Pay close attention, also, to the news that Congress simply won't appropriate the funds to fully staff the IRS. We're seeing this at the Patent Office, the FDA, and a variety of other government agencies as well. The right refuses to allocate the necessary money for them to function properly, and then points to the inevitable mistakes or inconveniences of an understaffed, underfunded department as proof that their duties should be handed over to the private sector.
Smoking: Getting Worse
A new study shows that the amount of nicotine in cigarettes has increased by a full 10 percent in the last six years, making the damn things easier to get hooked on, harder to quit, and more destructive to your body. And for some brands, that understates the increase. Kool cigarettes, a top brand for African-American smokers, has boosted their nicotine by a full 20 percent. And light brands, by the way, show no significant difference in nicotine.

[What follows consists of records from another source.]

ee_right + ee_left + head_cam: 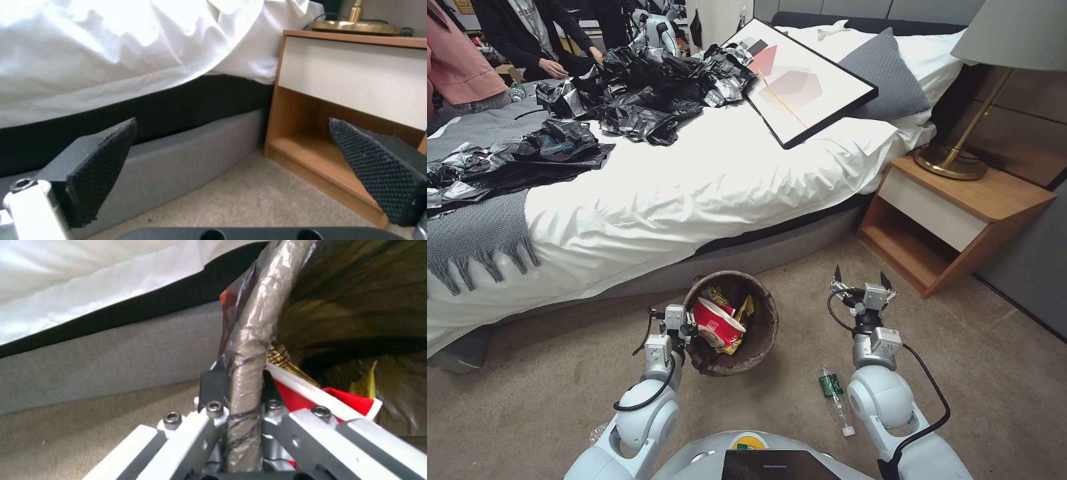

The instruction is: Pick up the trash bin, then pick up the garbage from the floor and place it into the trash bin.

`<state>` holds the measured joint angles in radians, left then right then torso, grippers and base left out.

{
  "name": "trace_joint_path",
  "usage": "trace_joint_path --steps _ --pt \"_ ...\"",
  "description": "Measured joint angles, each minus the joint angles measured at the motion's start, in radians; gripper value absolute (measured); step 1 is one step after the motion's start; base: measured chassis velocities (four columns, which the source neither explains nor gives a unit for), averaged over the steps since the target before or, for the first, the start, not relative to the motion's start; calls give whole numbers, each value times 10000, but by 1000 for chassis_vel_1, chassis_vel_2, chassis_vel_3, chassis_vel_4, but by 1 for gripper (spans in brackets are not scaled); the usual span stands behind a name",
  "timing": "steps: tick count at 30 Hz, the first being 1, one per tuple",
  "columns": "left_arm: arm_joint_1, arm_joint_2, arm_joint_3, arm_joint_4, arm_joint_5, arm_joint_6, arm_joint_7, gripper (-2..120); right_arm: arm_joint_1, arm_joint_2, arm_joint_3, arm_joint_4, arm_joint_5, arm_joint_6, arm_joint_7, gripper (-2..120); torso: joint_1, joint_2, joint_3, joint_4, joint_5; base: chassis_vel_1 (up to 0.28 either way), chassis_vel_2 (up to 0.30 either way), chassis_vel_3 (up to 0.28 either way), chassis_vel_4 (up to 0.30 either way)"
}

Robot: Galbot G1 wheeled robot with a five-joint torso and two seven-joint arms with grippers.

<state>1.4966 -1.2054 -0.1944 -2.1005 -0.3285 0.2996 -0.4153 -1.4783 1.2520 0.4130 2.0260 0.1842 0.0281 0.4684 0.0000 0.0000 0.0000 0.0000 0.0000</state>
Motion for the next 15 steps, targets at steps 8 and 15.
trace_joint_path --steps 8,15 --pt "-6 17 -2 -12 -4 6 1 0 -19 33 -20 17 -43 -9 0 100 0 0 0 0 -1 65 -47 -57 49" --pt "-5 17 3 -20 -5 11 2 0 -29 48 -31 17 -62 -18 1 100 0 0 0 0 0 47 -72 -59 57"
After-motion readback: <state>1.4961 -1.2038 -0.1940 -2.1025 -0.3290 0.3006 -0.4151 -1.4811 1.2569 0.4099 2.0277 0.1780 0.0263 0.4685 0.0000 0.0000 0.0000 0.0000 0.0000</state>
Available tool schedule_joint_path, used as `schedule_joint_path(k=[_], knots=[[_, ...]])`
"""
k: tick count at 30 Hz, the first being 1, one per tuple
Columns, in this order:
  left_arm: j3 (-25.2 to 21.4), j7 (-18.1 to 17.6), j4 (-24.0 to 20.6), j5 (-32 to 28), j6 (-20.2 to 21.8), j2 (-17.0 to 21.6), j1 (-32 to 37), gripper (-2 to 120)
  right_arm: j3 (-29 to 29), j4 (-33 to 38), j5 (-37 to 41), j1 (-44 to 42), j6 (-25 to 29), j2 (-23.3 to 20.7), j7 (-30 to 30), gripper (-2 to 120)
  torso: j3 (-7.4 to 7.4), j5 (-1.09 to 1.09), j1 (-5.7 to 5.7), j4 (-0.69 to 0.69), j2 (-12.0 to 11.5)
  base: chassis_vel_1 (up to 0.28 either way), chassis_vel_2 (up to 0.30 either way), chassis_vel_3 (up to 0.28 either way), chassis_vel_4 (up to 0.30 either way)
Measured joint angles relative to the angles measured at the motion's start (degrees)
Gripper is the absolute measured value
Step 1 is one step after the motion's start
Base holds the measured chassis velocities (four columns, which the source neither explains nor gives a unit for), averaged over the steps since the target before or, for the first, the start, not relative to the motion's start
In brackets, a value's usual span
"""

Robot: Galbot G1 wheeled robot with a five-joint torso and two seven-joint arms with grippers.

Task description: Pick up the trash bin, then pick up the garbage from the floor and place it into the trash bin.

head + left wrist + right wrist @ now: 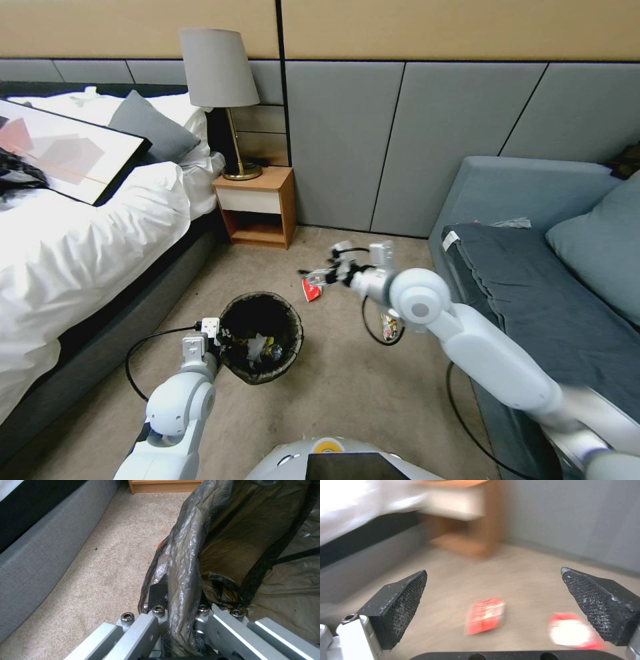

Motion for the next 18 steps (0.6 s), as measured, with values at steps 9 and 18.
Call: schedule_joint_path(k=[9, 18], knots=[[0.34, 0.03, 0.20, -0.22, 0.00, -0.34, 0.03, 0, 16.21, -7.29, -28.37, -16.02, 16.16, 4.96, -8.75, 100, 0.00, 0.00, 0.00, 0.00, 0.00, 0.000, 0.000, 0.000, 0.000], [0.53, 0.11, 0.51, -0.35, 0.00, -0.39, 0.05, 0, 25.82, -12.52, -39.62, -27.07, 27.90, 17.02, -9.90, 100, 0.00, -0.01, 0.00, 0.00, 0.00, 0.000, 0.000, 0.000, 0.000]])
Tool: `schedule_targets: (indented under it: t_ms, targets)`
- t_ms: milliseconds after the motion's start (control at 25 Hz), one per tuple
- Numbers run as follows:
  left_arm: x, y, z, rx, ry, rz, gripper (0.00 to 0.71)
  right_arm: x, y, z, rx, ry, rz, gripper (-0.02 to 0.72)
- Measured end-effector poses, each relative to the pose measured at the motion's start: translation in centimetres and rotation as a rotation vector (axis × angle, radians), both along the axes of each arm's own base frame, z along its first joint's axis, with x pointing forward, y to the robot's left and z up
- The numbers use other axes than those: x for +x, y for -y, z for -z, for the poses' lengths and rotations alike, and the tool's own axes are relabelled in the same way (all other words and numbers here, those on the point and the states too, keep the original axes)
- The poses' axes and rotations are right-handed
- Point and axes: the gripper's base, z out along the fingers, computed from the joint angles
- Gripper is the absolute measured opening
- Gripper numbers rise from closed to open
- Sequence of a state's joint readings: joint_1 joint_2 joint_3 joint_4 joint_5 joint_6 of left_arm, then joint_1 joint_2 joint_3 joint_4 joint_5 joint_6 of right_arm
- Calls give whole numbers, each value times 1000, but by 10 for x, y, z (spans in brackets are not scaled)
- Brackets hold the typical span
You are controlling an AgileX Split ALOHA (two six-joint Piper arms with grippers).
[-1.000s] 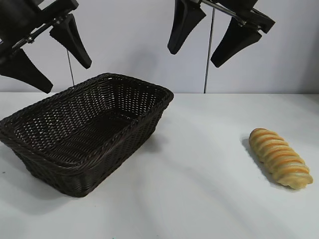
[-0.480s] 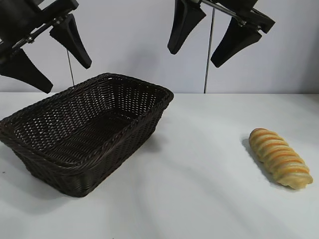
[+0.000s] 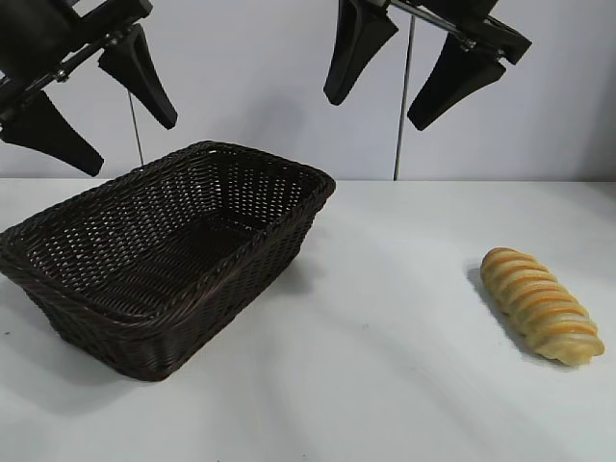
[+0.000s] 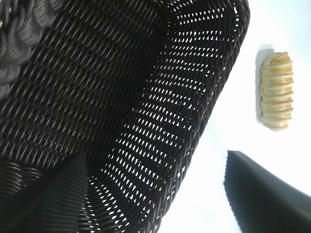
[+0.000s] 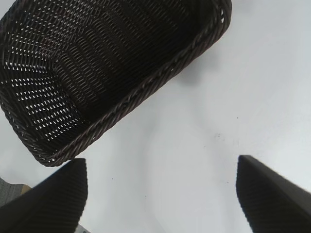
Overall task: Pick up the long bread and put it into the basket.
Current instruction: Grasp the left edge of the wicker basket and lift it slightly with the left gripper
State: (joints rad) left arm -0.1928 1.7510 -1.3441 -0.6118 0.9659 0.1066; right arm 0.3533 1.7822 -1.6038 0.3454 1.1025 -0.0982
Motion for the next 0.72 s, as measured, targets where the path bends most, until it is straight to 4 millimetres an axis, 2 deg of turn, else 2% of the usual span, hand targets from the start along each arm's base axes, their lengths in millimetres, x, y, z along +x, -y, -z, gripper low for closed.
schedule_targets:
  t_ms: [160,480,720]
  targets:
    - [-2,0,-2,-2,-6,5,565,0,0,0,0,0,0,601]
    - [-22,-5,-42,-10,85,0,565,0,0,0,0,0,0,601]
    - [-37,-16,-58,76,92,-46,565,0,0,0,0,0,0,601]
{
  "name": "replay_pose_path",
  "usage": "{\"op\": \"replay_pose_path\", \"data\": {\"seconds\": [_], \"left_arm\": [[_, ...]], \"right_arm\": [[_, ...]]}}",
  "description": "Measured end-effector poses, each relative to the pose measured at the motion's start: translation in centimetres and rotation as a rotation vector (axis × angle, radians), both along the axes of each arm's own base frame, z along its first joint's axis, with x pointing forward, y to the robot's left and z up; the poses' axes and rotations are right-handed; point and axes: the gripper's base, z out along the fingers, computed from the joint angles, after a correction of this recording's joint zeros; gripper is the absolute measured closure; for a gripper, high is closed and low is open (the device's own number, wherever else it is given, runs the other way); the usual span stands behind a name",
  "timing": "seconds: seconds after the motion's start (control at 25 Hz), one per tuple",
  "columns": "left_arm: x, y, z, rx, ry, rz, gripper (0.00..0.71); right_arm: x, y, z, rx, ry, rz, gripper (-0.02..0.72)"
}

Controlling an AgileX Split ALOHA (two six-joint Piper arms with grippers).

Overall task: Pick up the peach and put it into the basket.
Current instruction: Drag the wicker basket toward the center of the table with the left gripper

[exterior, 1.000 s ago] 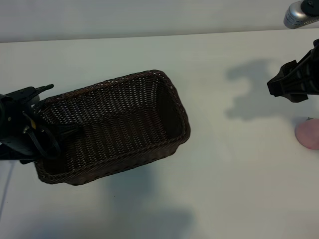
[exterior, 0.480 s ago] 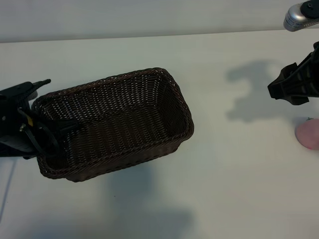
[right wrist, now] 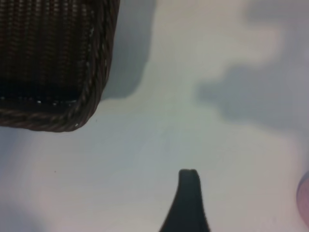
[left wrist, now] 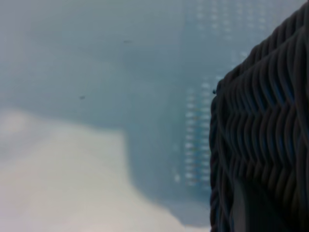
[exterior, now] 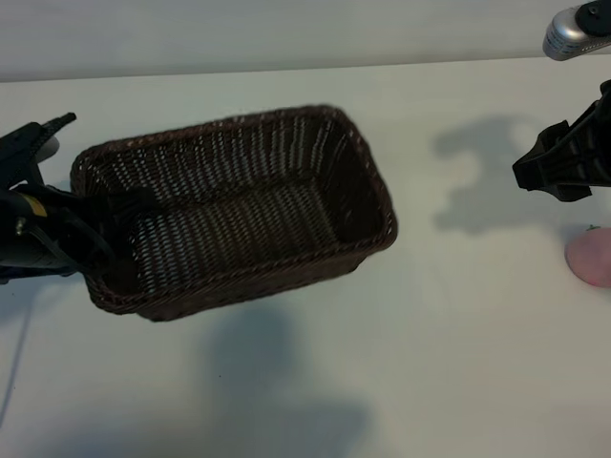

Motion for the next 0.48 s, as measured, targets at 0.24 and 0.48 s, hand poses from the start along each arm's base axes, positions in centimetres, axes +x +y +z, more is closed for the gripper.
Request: {"op": "replay_pose_path", "data": {"seconds": [0.24, 0.48], "left_arm": [[-0.1, -0.4, 1.7, -0.075, -0.101, -0.01, 0.55], [2.2, -1.3, 3.5, -0.024, -0.096, -0.17, 0.55]], "right_arm": [[0.0, 0.0, 0.0, 0.0, 0.0, 0.0, 0.122], [0.0, 0.0, 0.0, 0.001, 0.001, 0.0, 0.122]]}}
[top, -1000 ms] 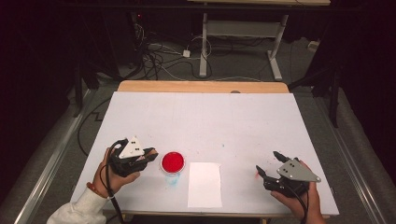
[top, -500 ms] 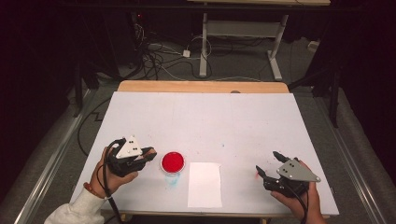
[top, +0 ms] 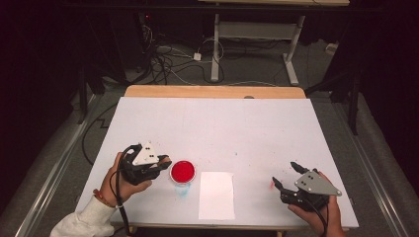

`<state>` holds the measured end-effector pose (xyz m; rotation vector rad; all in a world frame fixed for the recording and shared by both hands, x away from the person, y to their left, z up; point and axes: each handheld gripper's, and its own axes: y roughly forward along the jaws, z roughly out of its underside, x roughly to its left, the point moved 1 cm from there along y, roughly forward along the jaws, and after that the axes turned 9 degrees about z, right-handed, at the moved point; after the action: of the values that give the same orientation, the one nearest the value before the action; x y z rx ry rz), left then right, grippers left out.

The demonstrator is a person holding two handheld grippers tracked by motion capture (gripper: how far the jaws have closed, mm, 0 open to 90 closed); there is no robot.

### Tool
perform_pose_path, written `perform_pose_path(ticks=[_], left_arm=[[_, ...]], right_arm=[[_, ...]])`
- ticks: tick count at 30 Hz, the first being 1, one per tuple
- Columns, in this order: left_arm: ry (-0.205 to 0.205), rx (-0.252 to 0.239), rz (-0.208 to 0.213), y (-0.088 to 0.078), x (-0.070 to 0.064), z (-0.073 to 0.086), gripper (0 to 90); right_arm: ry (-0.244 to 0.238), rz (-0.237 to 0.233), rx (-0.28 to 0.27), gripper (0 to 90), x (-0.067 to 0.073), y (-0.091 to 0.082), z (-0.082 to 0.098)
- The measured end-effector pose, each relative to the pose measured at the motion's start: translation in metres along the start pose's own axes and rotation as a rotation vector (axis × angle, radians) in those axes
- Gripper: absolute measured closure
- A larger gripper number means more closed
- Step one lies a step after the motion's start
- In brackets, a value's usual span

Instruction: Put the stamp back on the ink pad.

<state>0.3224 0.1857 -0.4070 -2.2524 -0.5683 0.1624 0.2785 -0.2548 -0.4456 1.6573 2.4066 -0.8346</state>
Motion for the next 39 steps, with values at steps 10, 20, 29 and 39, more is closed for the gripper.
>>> perform_pose_path(ticks=[10, 20, 29, 39], left_arm=[[0.017, 0.042, 0.042, 0.022, -0.001, -0.011, 73.6], [0.045, 0.077, 0.079, 0.039, -0.005, -0.018, 73.6], [0.077, 0.097, 0.106, 0.053, -0.013, -0.027, 73.5], [0.116, 0.109, 0.14, 0.066, -0.024, -0.039, 73.5]], right_arm=[[0.001, 0.001, 0.001, 27.7, 0.0, -0.002, 0.001], [-0.005, -0.001, 0.004, 27.8, 0.0, -0.002, 0.002], [-0.009, -0.005, 0.008, 27.7, 0.001, -0.002, 0.002], [-0.008, -0.009, 0.01, 27.8, 0.001, -0.002, 0.002]])
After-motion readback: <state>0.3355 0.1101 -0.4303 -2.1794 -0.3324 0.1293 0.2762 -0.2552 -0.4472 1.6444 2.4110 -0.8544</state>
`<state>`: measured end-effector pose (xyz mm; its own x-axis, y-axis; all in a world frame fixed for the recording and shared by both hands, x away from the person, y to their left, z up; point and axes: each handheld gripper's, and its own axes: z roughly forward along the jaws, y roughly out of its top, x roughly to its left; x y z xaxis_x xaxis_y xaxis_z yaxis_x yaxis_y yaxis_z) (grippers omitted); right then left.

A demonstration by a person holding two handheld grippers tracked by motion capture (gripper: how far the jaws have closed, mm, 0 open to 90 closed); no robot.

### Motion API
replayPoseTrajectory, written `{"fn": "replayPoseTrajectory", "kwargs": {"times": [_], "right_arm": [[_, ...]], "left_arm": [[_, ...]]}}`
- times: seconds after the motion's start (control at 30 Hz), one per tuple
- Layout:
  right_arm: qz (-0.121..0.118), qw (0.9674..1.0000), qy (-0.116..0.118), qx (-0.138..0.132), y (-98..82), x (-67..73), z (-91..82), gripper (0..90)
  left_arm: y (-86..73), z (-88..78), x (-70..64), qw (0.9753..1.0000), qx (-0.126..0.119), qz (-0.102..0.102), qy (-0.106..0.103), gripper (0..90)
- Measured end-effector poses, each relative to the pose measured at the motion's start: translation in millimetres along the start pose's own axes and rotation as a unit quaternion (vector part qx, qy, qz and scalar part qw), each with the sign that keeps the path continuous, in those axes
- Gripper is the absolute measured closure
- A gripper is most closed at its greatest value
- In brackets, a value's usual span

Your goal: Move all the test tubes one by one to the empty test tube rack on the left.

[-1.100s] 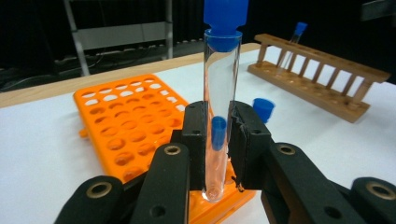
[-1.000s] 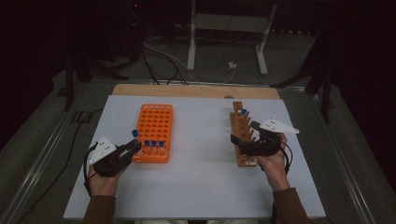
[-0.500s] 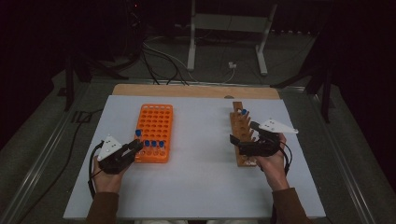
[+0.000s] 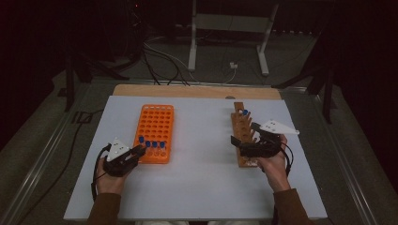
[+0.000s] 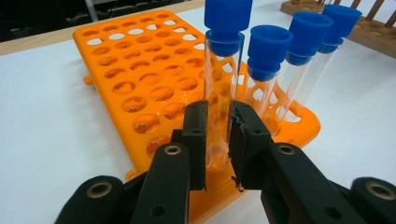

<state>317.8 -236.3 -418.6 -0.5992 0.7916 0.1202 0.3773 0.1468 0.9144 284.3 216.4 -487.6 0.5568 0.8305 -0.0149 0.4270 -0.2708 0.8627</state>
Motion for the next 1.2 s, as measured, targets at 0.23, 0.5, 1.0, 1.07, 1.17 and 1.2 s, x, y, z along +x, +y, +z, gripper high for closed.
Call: {"fn": "replayPoseTrajectory", "kwargs": {"times": [0.23,0.5,1.0,1.07,1.17,1.2], "right_arm": [[0.000,1.0000,0.000,0.001,-0.5,-0.4,0.2,0.0],[0.000,1.0000,0.001,0.001,-0.8,-0.3,0.8,0.0],[0.000,1.0000,0.001,0.009,-2.4,-0.2,5.9,0.0],[-0.001,1.0000,-0.001,0.010,-2.3,-1.2,6.2,0.0],[0.000,0.9999,-0.004,0.009,-1.6,-3.1,5.4,0.0],[-0.001,0.9999,-0.005,0.009,-1.4,-4.2,5.0,0.0]], "left_arm": [[-0.8,-0.3,-2.0,0.9997,0.022,0.000,0.005,78.3],[-2.4,3.5,-4.2,0.9991,0.040,0.008,0.010,78.3],[-1.9,4.3,-3.6,0.9992,0.040,0.003,0.006,78.0],[-1.9,4.2,-3.3,0.9992,0.040,0.003,0.006,77.8],[-1.8,3.5,-3.2,0.9992,0.040,0.004,0.005,77.3],[-1.8,2.9,-3.1,0.9992,0.040,0.002,0.004,76.9]]}}
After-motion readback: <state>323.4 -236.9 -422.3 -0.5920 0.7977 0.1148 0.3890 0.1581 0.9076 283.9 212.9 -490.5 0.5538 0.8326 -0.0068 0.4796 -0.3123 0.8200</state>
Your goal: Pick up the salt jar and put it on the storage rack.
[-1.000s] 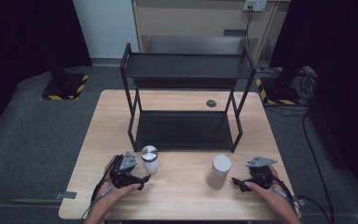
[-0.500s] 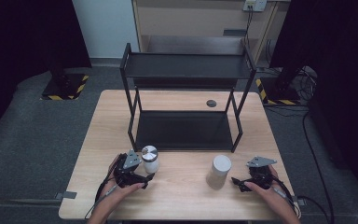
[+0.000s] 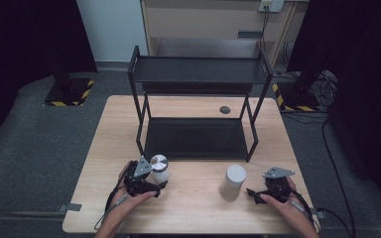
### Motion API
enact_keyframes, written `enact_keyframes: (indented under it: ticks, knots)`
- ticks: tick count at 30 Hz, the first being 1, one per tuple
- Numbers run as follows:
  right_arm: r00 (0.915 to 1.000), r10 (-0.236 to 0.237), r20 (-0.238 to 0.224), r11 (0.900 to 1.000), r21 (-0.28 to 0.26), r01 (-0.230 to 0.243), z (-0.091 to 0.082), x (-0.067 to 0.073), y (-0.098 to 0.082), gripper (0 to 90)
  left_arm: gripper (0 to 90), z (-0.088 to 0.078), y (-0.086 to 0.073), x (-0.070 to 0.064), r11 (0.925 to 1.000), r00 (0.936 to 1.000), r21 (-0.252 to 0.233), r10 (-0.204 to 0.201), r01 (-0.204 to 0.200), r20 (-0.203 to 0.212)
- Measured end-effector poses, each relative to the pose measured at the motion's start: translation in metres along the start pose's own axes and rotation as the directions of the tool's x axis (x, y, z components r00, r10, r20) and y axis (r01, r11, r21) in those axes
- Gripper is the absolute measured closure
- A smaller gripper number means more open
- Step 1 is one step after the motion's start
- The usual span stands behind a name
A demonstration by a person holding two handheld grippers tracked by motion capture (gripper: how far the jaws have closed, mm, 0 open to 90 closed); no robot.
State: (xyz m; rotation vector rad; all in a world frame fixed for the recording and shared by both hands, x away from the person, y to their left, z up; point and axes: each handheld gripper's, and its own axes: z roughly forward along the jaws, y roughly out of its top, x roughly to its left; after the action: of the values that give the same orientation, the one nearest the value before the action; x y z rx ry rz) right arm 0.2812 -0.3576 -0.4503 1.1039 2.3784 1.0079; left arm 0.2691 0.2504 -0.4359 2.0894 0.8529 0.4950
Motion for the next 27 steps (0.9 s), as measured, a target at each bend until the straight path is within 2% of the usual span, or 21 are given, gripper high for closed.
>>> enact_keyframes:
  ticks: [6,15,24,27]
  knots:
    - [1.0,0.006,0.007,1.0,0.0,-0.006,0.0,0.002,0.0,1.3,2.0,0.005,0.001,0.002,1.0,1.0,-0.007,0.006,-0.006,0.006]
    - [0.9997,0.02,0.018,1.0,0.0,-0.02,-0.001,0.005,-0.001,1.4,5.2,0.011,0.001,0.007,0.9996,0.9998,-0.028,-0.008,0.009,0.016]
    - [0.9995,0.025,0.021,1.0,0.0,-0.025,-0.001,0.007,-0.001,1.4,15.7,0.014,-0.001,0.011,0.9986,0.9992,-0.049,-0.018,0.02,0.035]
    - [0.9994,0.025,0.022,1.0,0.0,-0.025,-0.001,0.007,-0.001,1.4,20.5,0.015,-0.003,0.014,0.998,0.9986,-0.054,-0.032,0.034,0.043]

Quick rant: Like most nonsmokers, I've no interest in berating my friends for lighting up, even though I find the sight wrenching. As someone who follows health care data, a stunning percentage of the studies that flit across my screen show enhanced harm from smoking. The damn things literally kill you, accelerating an almost unimaginable number of terminal illnesses to a degree we'd not known even a decade ago. The data is so chilling that I'd be genuinely unable to seriously date a smoker. Folks can do what they want -- the libertarians are right about that -- but it's terrible to watch.
Why The EITC Works
This'll be a little wonky, but I'll try and make it short. Every once in awhile, you hear conservatives argue that the Earned Income Tax Credit (EITC) can't lift folks out of poverty because it's not counted in the Federal Poverty Rate. Tim Worstall, thinking he had a "gotcha," made this argument in the comments to the "Apples and Manatees" thread:
Please Ezra, learn something about the statistics you are commenting upon. The calculation of the Federal Poverty Rate (that 12.6% that everyone is commenting upon at present) cannot be affected in any way whatsoever by the expansion or even the abolition of the EITC. Because the EITC is not included in the calculation of the Federal Poverty Rate.
Condescension will getcha everywhere, Tim. This argument, made routinely by conservatives seeking to ascribe welfare reform panacea status, is ridiculous. The EITC is a refundable tax credit that's calculated as a percentage of your income. In other words, it makes your job pay more. Which makes low wage jobs more attractive economic prospects. Which spurs more people to take them. Which lowers the poverty rate (surely conservatives agree compensated labor lifts folks out of poverty).
The reason Clinton's expansion of the EITC mattered for the poverty rate, in other words, is that it compelled folks whose available employment options were below their reservation wage to take the job anyway, secure in the knowledge that their EITC credit would make up the difference. Sure enough, research shows that the EITC did indeed boost labor participation, particularly among single mothers. And while the EITC isn't factored into the poverty rate, the salary from the job they took is -- which lowers the poverty rate. But hey, don't take it from me: Ronald Reagan famously called the EITC the "the best anti-poverty, the best pro-family, the best job creation measure to come out of Congress." Speaking of which, it's about time we pumped that sucker up again.